As old as it is, we still have the debate: what kind of database should be used for my system? The most common answer is usually: “it depends”. We know that it does depend on many different factors. Therefore I would like to cover some of them, which can help you in identifying and selecting the proper one, based on the requirements for your project.
DOCUMENT VS ROW BASED DATA
At the beginning it might be worth mentioning in what way we store the data within these two concepts.
When you have a Sql database, it keeps the row-based-data in tables. For instance, you may have a users table, where it stores the data concerning users in rows with each row having strict, predefined fields. A NoSql database, keeps data in collections of documents. So what we call a table in a Sql database, is now called a collection in NoSql. Following the naming, what we call a record in Sql, is called a document in the latter one. Each document has dynamic fields, so it can store whatever data you want to put in there, with limitation to its size.

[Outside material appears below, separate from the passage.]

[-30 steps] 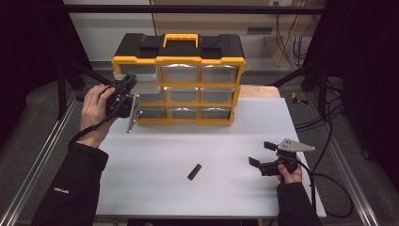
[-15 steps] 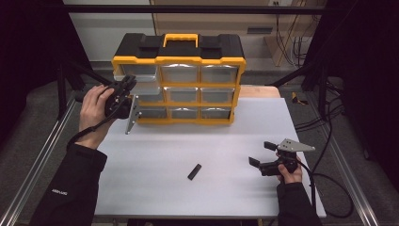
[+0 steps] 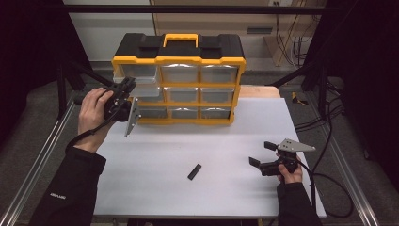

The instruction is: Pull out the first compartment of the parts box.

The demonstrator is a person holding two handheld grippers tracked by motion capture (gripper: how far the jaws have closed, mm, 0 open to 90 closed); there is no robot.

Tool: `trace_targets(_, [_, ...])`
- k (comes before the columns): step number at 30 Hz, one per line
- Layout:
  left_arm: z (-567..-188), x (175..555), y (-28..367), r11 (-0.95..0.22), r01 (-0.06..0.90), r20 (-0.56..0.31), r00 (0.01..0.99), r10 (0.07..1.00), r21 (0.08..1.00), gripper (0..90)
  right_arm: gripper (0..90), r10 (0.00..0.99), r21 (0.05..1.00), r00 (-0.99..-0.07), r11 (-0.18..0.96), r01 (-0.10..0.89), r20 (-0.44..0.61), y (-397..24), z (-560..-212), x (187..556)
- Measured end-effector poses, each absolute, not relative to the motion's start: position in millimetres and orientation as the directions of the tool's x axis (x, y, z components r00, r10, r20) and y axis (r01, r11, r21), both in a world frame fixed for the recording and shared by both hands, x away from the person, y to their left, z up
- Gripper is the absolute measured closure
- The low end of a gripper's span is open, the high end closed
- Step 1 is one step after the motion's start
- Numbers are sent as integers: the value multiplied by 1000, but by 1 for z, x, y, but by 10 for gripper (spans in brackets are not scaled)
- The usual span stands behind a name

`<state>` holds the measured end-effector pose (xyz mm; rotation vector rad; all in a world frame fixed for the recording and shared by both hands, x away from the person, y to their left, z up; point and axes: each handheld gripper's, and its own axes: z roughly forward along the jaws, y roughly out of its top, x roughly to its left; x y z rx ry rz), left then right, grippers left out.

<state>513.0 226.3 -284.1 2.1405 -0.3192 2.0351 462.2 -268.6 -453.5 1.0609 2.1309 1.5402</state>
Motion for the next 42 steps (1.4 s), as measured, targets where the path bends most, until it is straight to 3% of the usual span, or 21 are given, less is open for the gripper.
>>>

There is one more concept in the NoSql database. Some databases do not have collections or documents so they store the data in a key-value way.
STRUCTURED VS UNSTRUCTURED DATA
The first thing which may come to your mind is stored data. Actually, as you think about this, it is all about the data. So the question can be: what kind of data do you want to store? Is it the data which is well-structured, e.g. it comes from predefined forms, filled in by users, or is it the unstructured one or even of dynamic types from external services?
As you consider this, you will see that well-structured data plays well with a SQL database, where it has a predefined schema for data. When you deal with the integration with the external services and you want to store a lot from them, maintaining schema can be a painful thing. In the latter case it is better to use a database which handles unstructured of dynamic data; a NoSQL database plays well in this case.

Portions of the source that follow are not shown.